2025-04-23 Web Socket connections for GRR and LAS servers failing to connect
Table of Contents
Affected Services
- SNAPmobile Web
Event Timeline
April 23, 2025
- 7:42 AM ET – OIT's on-call team was alerted to failed web socket connections for the GRR and LAS core servers.
- 7:50 AM ET – OIT support verified the connection failure and began investigating.
- 7:59 AM ET – NetSapiens support was engaged after identifying an SSL failure on the web socket service.
- 8:24 AM ET – OIT support contacted NetSapiens support by phone to escalate the ticket.
- 9:00 AM ET – NetSapiens support restarted the services related to the web socket connections in an attempt to clear the error.
- 9:06 AM ET – After the service restarts, web socket connections were retested but failed to connect with the same original failure.
- 9:39 AM ET – NetSapiens attempted to restart the Apache web server on the LAS and GRR servers.
- 9:42 AM ET – The Apache web server service was restarted, but the connection failures remained. At this time, the OIT support team was informed that the connection failure was not specific to our servers.
- 9:47 AM ET – The OIT support team began preparing for mass updates to all web phone connections to point to the ATL server, in case NetSapiens support was not able to resolve the root cause promptly.
- 9:59 AM ET – NetSapiens support identified the root cause and began testing a resolution.
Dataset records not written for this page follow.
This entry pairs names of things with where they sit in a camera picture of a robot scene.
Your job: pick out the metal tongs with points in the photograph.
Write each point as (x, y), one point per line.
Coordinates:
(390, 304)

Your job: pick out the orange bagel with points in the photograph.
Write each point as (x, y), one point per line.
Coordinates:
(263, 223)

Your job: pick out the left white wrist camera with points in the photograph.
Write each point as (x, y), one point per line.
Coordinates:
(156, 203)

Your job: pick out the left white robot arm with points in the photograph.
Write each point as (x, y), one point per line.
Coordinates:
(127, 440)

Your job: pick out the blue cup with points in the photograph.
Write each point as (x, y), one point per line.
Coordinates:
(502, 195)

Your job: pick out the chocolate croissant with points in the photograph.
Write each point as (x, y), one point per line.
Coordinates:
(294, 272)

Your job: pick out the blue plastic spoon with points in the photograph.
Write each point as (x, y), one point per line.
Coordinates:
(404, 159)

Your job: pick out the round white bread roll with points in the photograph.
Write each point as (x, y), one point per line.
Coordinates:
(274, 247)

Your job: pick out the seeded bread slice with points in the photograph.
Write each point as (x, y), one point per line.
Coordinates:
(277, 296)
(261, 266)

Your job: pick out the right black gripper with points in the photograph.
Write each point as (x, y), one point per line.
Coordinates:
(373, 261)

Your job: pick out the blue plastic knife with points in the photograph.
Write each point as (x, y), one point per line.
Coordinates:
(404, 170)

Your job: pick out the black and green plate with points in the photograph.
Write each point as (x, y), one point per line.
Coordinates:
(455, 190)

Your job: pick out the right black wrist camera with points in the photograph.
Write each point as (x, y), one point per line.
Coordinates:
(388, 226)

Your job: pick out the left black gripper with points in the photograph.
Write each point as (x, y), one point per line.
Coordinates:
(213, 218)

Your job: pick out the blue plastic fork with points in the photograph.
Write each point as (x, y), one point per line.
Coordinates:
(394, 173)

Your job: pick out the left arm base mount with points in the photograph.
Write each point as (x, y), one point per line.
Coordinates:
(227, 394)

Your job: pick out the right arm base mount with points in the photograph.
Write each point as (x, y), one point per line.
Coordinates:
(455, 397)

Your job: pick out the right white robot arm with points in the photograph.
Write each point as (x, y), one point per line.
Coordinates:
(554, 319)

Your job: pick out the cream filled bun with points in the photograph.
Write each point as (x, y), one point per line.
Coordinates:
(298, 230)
- 10:19 AM ET – NetSapiens support applied a fix to the GRR and LAS servers, which resulted in the web socket connections successfully connecting.
Root Cause
The wildcard root SSL certifycate had recently been renewed and was successfully loaded for traffic over HTTPS and TLS but had not been fully inserted into memory for the module that controls web socket connections. While users were able to launch SNAPmobile Web successfully, they encountered a "connecting" message.
This caused a partial failure for SNAPmobile Web instances, preventing them from connecting to the service that translates encrypted web socket traffic into normal SIP traffic, where call routing is handled.
Impact Summary
- SNAPmobile Web phones were unable to fully connect to the GRR and LAS servers due to a renewed SSL certificate not being fully loaded into the server.
- Automatic failover to alternate servers did not activate because SNAPmobile Web phones were partially registered, requiring manual intervention to move devices upon request.
Future Preventative Action
Long-term action
With the migration to the new IAD and PHX servers and the decommissioning of the GRR and LAS servers, SSL certificates will be handled directly by OIT, removing this potential cause of failure in the future. OIT also submitted an improvement request to NetSapiens to account for partial registrations and to include these scenarios in the automatic failover mechanism.